Ironicamente, Giona era felicissimo che Dio risparmiasse la sua vita; ma più tardi, come vedremo, il profeta era arrabbiato con Dio per aver salvato Ninive.
La sopravvivenza di Giona
La preghiera del profeta fu esaudita una volta che si pentì della sua disubbidienza: “Allora l’Lᴏʀᴅ parlò al pesce ed esso vomitò Giona sulla terra ferma” (v. 10). Restano molte domande senza risposta riguardo all’esperienza di Giona. Sembrerebbe che dopo aver inghiottito Giona, il pesce si sia diretto di nuovo verso Israele (forse verso Joppa) per depositarlo al sicuro sulla terraferma.
In contrasto con l’esitazione di Giona ad obbedire al comando di Dio, il pesce obbedì immediatamente e vomitò il profeta sulla riva. Giona fu castigato e soffrì molto durante questa esperienza, ma fu salvato dalla sua tomba acquatica dalla grazia e dalla potenza di Dio. Questa lezione gli servirà bene, quando il profeta sarà nuovamente incaricato di andare a predicare a Ninive.
È interessante notare che Dio usò sei miracoli per portare Giona al pentimento. Egli fece sì che (1) una violenta tempesta (1:4), (2) i marinai individuassero Giona attraverso il lancio di una sorte (1:7), (3) il mare si calmasse (1:15), (4) un pesce inghiottisse Giona (1:17), (5) il pesce nuotasse verso la riva (2:10) e (6) il pesce vomitasse Giona sulla terra asciutta (2:10).
Una grande trasformazione ebbe luogo nel ventre del pesce quando Dio rispose alla preghiera di Giona.

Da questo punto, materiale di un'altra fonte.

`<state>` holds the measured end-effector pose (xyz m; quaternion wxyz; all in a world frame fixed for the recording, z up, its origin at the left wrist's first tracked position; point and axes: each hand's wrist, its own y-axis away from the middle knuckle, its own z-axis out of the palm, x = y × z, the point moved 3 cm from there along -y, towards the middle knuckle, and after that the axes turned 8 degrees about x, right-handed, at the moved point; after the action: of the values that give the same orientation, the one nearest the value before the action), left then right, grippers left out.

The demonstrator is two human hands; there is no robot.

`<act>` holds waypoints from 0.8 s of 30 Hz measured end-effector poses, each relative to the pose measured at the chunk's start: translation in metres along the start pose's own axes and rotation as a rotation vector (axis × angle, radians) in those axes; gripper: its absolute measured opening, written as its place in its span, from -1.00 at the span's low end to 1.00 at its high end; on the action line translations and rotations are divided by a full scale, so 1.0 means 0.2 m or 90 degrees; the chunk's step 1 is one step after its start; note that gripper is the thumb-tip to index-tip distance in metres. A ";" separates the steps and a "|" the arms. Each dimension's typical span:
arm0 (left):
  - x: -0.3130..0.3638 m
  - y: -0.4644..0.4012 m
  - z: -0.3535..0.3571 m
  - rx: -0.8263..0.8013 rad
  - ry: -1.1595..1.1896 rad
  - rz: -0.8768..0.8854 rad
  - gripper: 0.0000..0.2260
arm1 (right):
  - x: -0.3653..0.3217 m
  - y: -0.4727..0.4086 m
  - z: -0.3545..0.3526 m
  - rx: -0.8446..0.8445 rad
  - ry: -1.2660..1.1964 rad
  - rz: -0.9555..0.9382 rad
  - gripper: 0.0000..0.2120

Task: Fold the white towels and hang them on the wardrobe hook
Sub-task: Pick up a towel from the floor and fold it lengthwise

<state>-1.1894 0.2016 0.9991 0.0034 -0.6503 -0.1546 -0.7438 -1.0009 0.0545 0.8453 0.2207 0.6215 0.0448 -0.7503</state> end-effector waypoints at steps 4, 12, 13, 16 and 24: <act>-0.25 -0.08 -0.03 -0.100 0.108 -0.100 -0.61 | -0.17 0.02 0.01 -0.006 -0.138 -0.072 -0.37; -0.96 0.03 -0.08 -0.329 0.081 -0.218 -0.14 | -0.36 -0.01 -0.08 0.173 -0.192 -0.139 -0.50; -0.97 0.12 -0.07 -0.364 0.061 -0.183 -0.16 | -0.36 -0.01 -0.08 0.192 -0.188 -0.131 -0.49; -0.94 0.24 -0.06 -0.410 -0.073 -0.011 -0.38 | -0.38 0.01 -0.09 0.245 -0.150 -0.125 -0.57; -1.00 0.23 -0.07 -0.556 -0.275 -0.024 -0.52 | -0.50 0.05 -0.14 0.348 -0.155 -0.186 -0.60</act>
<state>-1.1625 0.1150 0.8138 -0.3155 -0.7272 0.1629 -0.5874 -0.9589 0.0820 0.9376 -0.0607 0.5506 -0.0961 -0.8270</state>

Dopo aver promesso di mantenere i suoi voti, Giona era pronto ad attuare lo scopo divino a cui Dio lo aveva chiamato. La ribellione contro la volontà di Dio deve essere affrontata. Impariamo dall’esperienza di Giona.
ENDNOTE
- John Phillips, Exploring the Minor Prophets (Neptune, NJ: Loizeaux Brothers, 1998), 146.